- Exercise data -

=== Begin Enclosure ===

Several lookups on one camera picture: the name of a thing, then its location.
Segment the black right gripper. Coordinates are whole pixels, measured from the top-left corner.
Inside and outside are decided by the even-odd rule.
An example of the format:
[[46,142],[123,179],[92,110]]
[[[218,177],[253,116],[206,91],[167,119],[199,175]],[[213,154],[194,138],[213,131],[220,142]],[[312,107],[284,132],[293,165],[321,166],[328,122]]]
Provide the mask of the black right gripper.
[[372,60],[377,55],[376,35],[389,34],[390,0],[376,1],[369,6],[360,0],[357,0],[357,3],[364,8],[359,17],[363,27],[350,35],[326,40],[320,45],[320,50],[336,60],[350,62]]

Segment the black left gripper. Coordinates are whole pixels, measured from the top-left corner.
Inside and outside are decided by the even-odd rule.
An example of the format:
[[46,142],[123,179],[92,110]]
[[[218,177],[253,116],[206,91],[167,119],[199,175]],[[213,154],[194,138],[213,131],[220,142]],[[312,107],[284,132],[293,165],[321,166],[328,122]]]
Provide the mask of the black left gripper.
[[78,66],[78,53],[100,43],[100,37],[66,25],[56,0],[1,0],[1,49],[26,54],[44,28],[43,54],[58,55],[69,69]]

=== End Enclosure ===
=== Begin Enclosure ===

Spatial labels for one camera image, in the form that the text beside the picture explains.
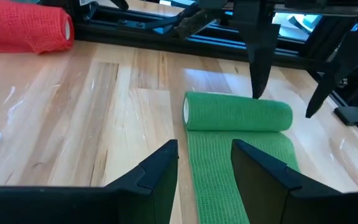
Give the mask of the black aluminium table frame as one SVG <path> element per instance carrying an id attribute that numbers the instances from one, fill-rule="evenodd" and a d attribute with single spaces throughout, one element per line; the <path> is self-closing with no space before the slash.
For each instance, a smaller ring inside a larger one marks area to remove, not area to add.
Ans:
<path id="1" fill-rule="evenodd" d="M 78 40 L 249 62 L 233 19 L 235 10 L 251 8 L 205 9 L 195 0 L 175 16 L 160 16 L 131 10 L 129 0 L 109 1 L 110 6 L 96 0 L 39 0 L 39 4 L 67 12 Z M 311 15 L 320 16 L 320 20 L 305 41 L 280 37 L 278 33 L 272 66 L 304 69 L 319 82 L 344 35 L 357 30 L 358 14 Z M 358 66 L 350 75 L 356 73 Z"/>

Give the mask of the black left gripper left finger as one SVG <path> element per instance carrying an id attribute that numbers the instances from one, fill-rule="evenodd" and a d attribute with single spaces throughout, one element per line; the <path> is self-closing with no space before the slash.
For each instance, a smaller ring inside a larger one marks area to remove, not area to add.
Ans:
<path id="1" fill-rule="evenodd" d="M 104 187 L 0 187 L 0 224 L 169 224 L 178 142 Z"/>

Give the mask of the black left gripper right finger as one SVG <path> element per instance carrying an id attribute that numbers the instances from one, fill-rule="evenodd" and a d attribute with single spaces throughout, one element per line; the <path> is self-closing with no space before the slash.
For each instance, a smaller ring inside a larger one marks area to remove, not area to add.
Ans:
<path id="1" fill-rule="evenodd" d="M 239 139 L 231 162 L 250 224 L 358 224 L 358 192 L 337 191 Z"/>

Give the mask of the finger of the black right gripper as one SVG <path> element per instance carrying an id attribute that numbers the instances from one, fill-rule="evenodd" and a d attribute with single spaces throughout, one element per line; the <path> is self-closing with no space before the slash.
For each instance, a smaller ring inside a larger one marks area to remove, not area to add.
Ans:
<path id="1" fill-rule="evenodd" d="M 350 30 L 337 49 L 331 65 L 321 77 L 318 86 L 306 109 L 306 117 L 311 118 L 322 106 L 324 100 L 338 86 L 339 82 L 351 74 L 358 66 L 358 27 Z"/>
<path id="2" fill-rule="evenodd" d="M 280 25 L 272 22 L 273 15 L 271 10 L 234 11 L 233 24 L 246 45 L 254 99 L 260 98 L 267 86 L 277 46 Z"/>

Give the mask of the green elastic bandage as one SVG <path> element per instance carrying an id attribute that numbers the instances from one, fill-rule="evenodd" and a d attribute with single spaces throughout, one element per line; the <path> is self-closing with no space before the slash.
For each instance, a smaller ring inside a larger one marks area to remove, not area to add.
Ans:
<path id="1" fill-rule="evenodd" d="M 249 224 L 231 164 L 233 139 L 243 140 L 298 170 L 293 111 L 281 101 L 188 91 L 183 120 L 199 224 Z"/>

=== End Enclosure ===

- Task statement -
For the word "corner", count the lines of the listing above that hold it; the number alone is the answer.

- Exercise result -
2